Your task: In full and exactly, reproduce the entries below, but omit the pictures.

Data extracted from a collection:
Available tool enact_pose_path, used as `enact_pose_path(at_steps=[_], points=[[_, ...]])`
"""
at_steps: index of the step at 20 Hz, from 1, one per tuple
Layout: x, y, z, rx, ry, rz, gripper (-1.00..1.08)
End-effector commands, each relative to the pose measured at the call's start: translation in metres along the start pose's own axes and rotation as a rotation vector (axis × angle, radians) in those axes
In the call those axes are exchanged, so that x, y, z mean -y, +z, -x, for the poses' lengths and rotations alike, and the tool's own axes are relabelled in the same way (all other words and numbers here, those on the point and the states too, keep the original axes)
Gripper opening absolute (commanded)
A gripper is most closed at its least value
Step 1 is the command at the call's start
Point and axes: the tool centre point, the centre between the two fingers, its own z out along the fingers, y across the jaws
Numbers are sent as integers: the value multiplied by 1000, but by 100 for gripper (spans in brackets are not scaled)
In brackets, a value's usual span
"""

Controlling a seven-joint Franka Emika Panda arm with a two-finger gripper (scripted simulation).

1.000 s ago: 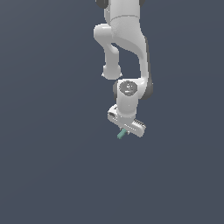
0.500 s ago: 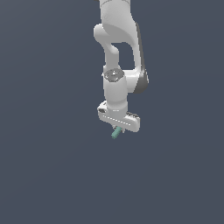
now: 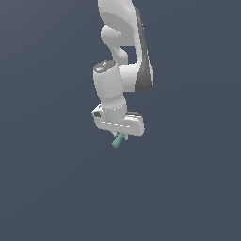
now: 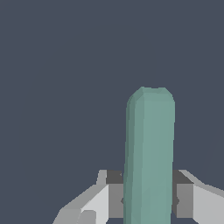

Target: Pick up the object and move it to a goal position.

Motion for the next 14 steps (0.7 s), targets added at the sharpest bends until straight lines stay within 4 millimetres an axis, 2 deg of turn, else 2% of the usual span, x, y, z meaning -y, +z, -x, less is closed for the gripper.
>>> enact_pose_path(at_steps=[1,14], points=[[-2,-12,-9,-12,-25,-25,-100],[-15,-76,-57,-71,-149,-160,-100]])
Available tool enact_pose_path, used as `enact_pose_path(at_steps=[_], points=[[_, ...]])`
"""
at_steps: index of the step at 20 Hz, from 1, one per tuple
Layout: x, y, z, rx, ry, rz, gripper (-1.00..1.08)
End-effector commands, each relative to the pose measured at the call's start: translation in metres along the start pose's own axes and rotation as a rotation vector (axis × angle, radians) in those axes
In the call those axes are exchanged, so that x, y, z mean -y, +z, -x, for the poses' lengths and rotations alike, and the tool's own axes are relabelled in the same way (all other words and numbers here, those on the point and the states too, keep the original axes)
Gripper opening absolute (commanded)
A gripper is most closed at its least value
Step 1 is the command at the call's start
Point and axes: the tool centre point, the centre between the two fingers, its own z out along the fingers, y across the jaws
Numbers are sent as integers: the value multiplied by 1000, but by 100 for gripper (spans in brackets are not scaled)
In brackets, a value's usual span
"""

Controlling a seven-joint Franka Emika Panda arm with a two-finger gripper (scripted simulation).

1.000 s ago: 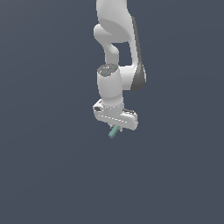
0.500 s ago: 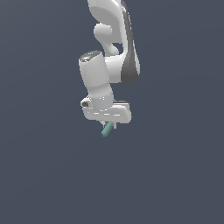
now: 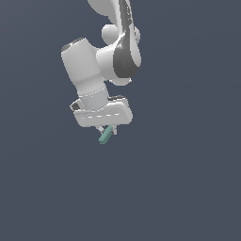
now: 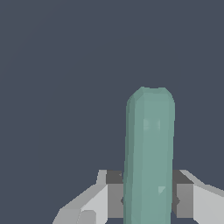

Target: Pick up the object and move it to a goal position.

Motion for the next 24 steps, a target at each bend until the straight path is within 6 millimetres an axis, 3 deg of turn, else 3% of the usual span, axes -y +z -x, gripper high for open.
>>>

Result of the task:
Available tool enact_pose_path, used as `enact_pose_path(at_steps=[_], points=[[_, ...]])`
"""
at_steps: index of the step at 20 Hz, from 1, one per tuple
Layout: x, y, z, rx, ry, rz, gripper (-1.00..1.08)
End-effector commands, each relative to the pose measured at the call's start: translation in metres along the start pose's own axes and rotation as a rotation vector (axis × angle, radians) in those axes
In the call those axes are exchanged, so that x, y, z mean -y, +z, -x, for the poses' lengths and rotations alike, and the tool's own axes are relabelled in the same way (all other words and numbers here, those on the point and the states too, keep the original axes)
Gripper opening absolute (commanded)
A gripper is most closed at its least value
Step 1 is the command at the call's start
Point and axes: the tool centre point, the centre between the two fingers, its own z out along the fingers, y across the jaws
Numbers are sent as integers: the value multiplied by 1000, but by 100 for gripper (spans in brackets are not scaled)
In brackets, a value's usual span
"""

Controlling a seven-joint Franka Emika Panda arm with a two-finger gripper (scripted simulation).

1.000 s ago: 
0.500 s ago: 
now: 
now: 

Target: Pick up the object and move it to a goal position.

Motion for the next 14 steps (0.7 s), targets added at the sharpest bends until straight lines stay within 4 millimetres an axis, 2 deg of turn, else 2% of the usual span, x, y, z meaning -y, +z, -x, less is closed for the gripper.
>>> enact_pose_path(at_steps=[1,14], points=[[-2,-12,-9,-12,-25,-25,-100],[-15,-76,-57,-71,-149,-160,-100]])
Available tool enact_pose_path, used as `enact_pose_path(at_steps=[_], points=[[_, ...]])`
"""
at_steps: index of the step at 20 Hz, from 1, one per tuple
Layout: x, y, z, rx, ry, rz, gripper (-1.00..1.08)
End-effector commands, each relative to the pose measured at the call's start: translation in metres along the start pose's own axes and rotation as a rotation vector (axis × angle, radians) in those axes
In the call those axes are exchanged, so that x, y, z mean -y, +z, -x, for the poses' lengths and rotations alike, and the tool's own axes are relabelled in the same way (all other words and numbers here, those on the point and the states too, keep the original axes)
Gripper opening absolute (commanded)
A gripper is most closed at its least value
Step 1 is the command at the call's start
Point and axes: the tool centre point, the centre between the two fingers, its own z out along the fingers, y across the jaws
Numbers are sent as integers: the value multiplied by 1000, but by 100 for gripper (spans in brackets are not scaled)
In brackets, a value's usual span
"""

Controlling a seven-joint Franka Emika Panda arm with a two-finger gripper (scripted simulation).

1.000 s ago: 
0.500 s ago: 
now: 
now: 

Target: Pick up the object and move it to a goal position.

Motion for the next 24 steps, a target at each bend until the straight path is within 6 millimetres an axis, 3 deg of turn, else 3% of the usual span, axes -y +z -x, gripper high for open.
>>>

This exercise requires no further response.